§ PROBLEM STATEMENT
Copy out each line of the listing below in which the string "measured" occurs.

§ MATERIAL PROVIDED
──────────

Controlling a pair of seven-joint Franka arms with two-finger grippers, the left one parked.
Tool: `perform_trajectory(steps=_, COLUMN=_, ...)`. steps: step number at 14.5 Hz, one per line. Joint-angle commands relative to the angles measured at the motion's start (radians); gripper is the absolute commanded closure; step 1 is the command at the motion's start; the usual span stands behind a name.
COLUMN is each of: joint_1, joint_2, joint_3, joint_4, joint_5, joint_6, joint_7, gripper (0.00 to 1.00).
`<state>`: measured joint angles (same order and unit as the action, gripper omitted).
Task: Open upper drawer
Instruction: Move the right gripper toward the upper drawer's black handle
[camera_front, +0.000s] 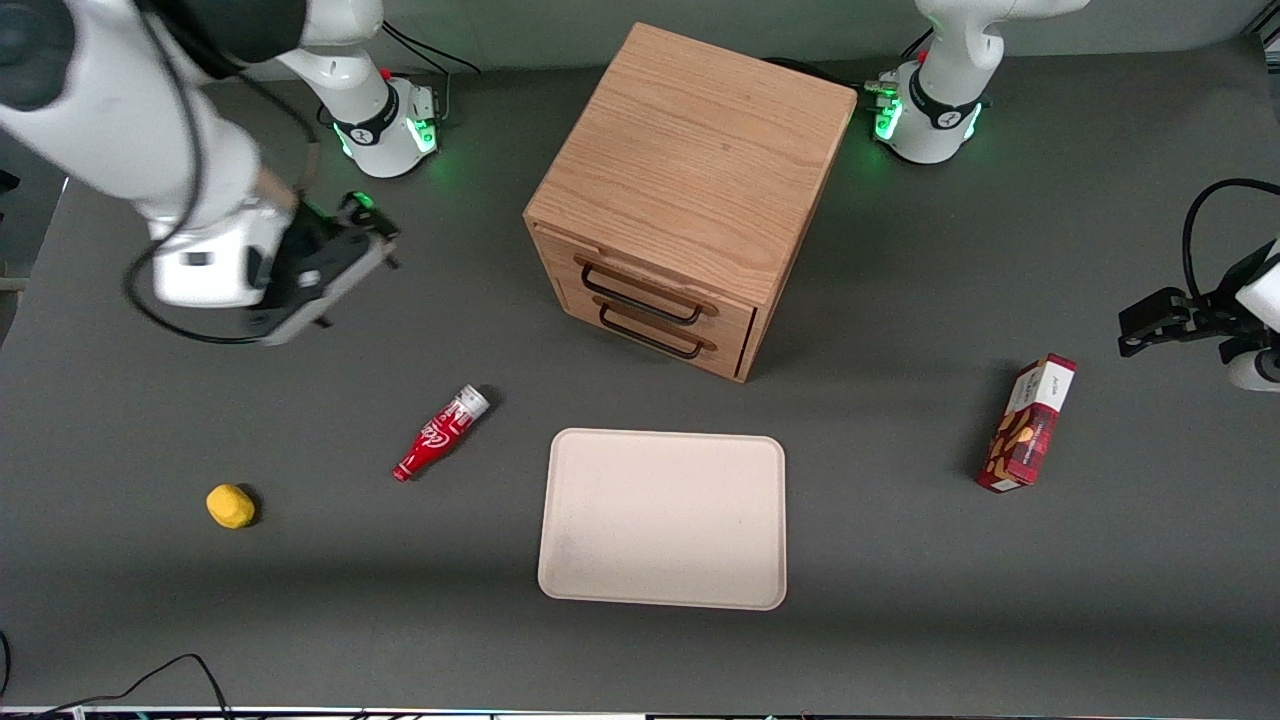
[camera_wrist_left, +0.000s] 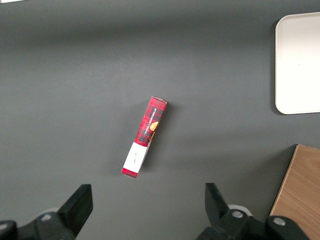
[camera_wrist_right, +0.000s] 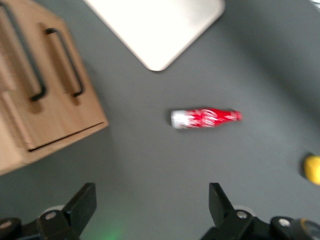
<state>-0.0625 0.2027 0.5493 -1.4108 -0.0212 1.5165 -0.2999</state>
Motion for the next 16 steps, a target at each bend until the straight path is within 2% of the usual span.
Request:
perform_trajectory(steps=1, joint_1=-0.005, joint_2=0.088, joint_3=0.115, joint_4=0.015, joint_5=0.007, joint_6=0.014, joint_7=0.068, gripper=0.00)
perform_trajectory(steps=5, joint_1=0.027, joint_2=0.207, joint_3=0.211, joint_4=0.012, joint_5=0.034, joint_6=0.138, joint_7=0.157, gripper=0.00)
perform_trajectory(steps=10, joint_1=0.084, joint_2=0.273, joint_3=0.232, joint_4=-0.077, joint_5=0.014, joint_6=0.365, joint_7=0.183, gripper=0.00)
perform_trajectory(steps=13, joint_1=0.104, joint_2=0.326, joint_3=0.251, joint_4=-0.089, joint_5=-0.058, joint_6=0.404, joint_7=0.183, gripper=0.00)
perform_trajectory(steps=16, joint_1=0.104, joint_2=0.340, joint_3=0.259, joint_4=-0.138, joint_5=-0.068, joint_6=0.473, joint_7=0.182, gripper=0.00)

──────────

§ EXERCISE RESPONSE
Tool: `perform_trajectory(steps=_, COLUMN=_, ...)`. steps: step number at 14.5 Hz, one per line. Joint-angle commands relative to the angles measured at the motion's start (radians); gripper is the absolute commanded closure; step 1 is the command at the motion's start; the usual span stands behind a name.
`<state>`: measured joint angles (same order and unit as the action, gripper omitted).

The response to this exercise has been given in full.